◆ **Work item**
Every line below needs to be transcribed without alteration, and no image may be carried over.

-------- Collected material --------

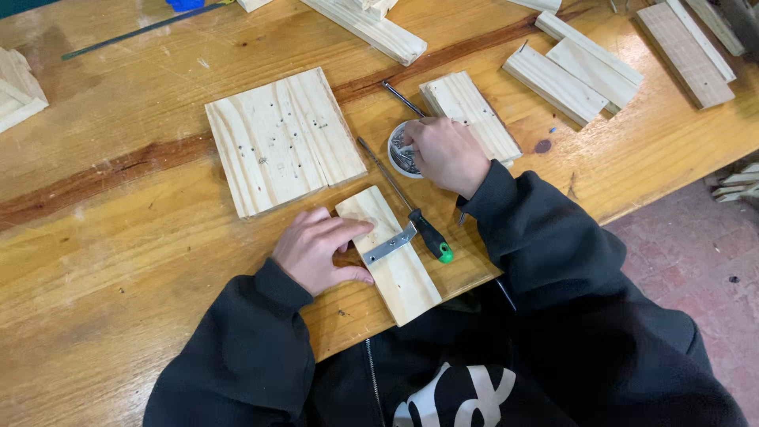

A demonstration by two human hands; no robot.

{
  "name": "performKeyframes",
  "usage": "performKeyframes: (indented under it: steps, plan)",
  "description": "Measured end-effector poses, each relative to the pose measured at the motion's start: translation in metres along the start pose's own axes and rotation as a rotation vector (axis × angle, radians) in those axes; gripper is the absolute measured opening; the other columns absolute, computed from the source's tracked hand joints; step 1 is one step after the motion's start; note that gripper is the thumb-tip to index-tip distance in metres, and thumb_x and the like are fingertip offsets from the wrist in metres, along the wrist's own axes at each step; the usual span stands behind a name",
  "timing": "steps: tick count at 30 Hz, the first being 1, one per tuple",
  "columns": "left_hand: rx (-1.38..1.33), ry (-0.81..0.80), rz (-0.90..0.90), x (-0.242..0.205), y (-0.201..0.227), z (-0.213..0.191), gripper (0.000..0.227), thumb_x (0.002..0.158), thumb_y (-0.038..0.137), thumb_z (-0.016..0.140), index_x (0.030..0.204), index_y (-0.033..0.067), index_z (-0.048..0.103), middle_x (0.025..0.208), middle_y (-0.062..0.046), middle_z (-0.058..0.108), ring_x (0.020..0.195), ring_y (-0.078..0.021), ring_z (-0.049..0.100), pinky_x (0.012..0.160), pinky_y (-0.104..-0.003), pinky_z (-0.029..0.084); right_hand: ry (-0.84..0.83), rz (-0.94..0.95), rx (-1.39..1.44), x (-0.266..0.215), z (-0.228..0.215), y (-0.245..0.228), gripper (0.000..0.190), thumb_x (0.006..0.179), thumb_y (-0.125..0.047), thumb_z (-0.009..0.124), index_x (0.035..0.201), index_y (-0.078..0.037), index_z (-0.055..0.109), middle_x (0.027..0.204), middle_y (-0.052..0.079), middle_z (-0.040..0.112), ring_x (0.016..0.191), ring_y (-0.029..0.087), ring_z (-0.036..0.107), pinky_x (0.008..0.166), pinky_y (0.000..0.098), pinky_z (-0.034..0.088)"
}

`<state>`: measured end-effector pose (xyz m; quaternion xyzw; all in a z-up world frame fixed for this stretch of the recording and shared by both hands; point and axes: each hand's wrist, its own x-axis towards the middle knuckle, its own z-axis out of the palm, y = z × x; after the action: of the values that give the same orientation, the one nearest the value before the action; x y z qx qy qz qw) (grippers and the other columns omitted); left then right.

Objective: The person assembles a small wooden box by attaching metal brackets to wooden planks using a screwdriver and screws. They align the brackets, insert screws, and tighten them to join the pieces together.

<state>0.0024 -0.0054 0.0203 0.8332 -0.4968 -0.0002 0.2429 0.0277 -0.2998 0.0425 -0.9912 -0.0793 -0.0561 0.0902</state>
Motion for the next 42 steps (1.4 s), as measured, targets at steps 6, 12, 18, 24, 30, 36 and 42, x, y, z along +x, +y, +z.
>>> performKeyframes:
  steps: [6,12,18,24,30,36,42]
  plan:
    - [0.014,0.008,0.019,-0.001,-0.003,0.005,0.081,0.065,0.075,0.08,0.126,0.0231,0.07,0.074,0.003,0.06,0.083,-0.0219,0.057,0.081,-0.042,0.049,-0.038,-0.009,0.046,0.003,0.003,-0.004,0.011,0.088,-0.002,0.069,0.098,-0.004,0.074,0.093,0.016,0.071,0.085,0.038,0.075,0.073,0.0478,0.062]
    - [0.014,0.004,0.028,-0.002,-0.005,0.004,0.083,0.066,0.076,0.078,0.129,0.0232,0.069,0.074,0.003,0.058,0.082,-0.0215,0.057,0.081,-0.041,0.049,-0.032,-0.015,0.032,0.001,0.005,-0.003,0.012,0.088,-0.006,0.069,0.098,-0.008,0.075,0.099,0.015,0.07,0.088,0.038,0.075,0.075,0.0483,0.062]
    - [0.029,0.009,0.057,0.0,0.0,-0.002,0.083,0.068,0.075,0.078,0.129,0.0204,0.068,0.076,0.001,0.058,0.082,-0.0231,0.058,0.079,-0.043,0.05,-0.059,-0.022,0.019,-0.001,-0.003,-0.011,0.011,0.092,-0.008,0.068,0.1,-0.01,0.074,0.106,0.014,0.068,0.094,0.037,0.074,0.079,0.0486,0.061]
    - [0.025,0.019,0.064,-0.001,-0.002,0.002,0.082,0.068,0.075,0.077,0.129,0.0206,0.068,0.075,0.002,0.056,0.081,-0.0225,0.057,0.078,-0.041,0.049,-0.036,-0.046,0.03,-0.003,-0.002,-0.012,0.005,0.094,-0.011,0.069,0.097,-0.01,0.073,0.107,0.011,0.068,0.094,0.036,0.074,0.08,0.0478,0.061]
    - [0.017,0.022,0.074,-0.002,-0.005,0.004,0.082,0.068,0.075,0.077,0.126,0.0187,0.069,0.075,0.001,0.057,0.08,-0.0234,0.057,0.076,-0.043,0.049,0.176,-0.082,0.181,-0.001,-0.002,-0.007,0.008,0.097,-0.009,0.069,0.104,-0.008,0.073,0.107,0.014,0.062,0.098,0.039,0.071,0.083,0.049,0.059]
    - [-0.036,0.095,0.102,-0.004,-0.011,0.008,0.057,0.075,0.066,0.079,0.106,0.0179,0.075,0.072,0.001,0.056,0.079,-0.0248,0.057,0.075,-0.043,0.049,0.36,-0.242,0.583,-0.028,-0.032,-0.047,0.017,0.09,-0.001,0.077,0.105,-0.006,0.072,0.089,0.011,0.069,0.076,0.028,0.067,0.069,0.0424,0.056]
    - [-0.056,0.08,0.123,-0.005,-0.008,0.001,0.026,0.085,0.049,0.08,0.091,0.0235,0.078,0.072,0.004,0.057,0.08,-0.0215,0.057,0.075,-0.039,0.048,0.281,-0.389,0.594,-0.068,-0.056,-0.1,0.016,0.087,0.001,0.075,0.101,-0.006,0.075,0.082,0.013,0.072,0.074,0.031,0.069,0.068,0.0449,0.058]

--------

◆ **Solution for this problem**
A demonstration by two human hands; no robot.

{
  "name": "performKeyframes",
  "usage": "performKeyframes: (indented under it: steps, plan)",
  "description": "Measured end-effector poses, each relative to the pose measured at the motion's start: translation in metres along the start pose's own axes and rotation as a rotation vector (axis × angle, radians) in those axes; gripper is the absolute measured opening; the other columns absolute, computed from the source's tracked hand joints; step 1 is one step after the motion's start; note that gripper is the thumb-tip to index-tip distance in metres, and thumb_x and the like are fingertip offsets from the wrist in metres, along the wrist's own axes at each step; the usual span stands behind a name",
  "timing": "steps: tick count at 30 Hz, the first being 1, one per tuple",
  "columns": "left_hand: rx (-1.38..1.33), ry (-0.81..0.80), rz (-0.90..0.90), x (-0.242..0.205), y (-0.201..0.227), z (-0.213..0.191), gripper (0.000..0.227), thumb_x (0.002..0.158), thumb_y (-0.038..0.137), thumb_z (-0.016..0.140), index_x (0.030..0.204), index_y (-0.033..0.067), index_z (-0.048..0.103), middle_x (0.025..0.208), middle_y (-0.062..0.046), middle_z (-0.058..0.108), ring_x (0.020..0.195), ring_y (-0.078..0.021), ring_z (-0.049..0.100), pinky_x (0.012..0.160), pinky_y (-0.104..-0.003), pinky_z (-0.029..0.084); right_hand: ry (-0.84..0.83), rz (-0.94..0.95), rx (-1.39..1.44), x (-0.266..0.215), z (-0.228..0.215), y (-0.245..0.228), gripper (0.000..0.190), thumb_x (0.006..0.179), thumb_y (-0.125..0.047), thumb_z (-0.009..0.124), index_x (0.035..0.201), index_y (-0.078..0.037), index_z (-0.055..0.109), middle_x (0.027..0.204), middle_y (-0.052..0.079), middle_z (-0.040..0.112), ring_x (0.016..0.191), ring_y (-0.029..0.087), ring_z (-0.036..0.107), pinky_x (0.008..0.166), pinky_y (0.000..0.098), pinky_z (-0.034..0.088)"
}

`<state>`: measured end-effector pose (xyz m; quaternion xyzw; all in a z-up world frame fixed for this stretch of the recording and shared by both hands; point and axes: each hand's wrist, its own x-axis towards the middle knuckle, its own z-axis out of the palm, y = z × x; after the action: of the values that give the same orientation, the one nearest the value before the action; x y z qx qy qz qw) (grippers and the other columns omitted); left then right.

Objective: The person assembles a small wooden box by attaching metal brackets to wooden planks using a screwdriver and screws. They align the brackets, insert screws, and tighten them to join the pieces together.

<state>0.0024 -0.0054 0.0203 0.8332 -0.4968 -0.0002 0.2429 0.0277 -0.2998 0.0425 -0.9912 -0.0793 -0.0561 0.0902</state>
Motion for the next 42 steps (1.4 s), as measured, targets at steps 6, 12, 18, 24, 30, 36 and 42, x, y, z along +x, +y, +z.
>>> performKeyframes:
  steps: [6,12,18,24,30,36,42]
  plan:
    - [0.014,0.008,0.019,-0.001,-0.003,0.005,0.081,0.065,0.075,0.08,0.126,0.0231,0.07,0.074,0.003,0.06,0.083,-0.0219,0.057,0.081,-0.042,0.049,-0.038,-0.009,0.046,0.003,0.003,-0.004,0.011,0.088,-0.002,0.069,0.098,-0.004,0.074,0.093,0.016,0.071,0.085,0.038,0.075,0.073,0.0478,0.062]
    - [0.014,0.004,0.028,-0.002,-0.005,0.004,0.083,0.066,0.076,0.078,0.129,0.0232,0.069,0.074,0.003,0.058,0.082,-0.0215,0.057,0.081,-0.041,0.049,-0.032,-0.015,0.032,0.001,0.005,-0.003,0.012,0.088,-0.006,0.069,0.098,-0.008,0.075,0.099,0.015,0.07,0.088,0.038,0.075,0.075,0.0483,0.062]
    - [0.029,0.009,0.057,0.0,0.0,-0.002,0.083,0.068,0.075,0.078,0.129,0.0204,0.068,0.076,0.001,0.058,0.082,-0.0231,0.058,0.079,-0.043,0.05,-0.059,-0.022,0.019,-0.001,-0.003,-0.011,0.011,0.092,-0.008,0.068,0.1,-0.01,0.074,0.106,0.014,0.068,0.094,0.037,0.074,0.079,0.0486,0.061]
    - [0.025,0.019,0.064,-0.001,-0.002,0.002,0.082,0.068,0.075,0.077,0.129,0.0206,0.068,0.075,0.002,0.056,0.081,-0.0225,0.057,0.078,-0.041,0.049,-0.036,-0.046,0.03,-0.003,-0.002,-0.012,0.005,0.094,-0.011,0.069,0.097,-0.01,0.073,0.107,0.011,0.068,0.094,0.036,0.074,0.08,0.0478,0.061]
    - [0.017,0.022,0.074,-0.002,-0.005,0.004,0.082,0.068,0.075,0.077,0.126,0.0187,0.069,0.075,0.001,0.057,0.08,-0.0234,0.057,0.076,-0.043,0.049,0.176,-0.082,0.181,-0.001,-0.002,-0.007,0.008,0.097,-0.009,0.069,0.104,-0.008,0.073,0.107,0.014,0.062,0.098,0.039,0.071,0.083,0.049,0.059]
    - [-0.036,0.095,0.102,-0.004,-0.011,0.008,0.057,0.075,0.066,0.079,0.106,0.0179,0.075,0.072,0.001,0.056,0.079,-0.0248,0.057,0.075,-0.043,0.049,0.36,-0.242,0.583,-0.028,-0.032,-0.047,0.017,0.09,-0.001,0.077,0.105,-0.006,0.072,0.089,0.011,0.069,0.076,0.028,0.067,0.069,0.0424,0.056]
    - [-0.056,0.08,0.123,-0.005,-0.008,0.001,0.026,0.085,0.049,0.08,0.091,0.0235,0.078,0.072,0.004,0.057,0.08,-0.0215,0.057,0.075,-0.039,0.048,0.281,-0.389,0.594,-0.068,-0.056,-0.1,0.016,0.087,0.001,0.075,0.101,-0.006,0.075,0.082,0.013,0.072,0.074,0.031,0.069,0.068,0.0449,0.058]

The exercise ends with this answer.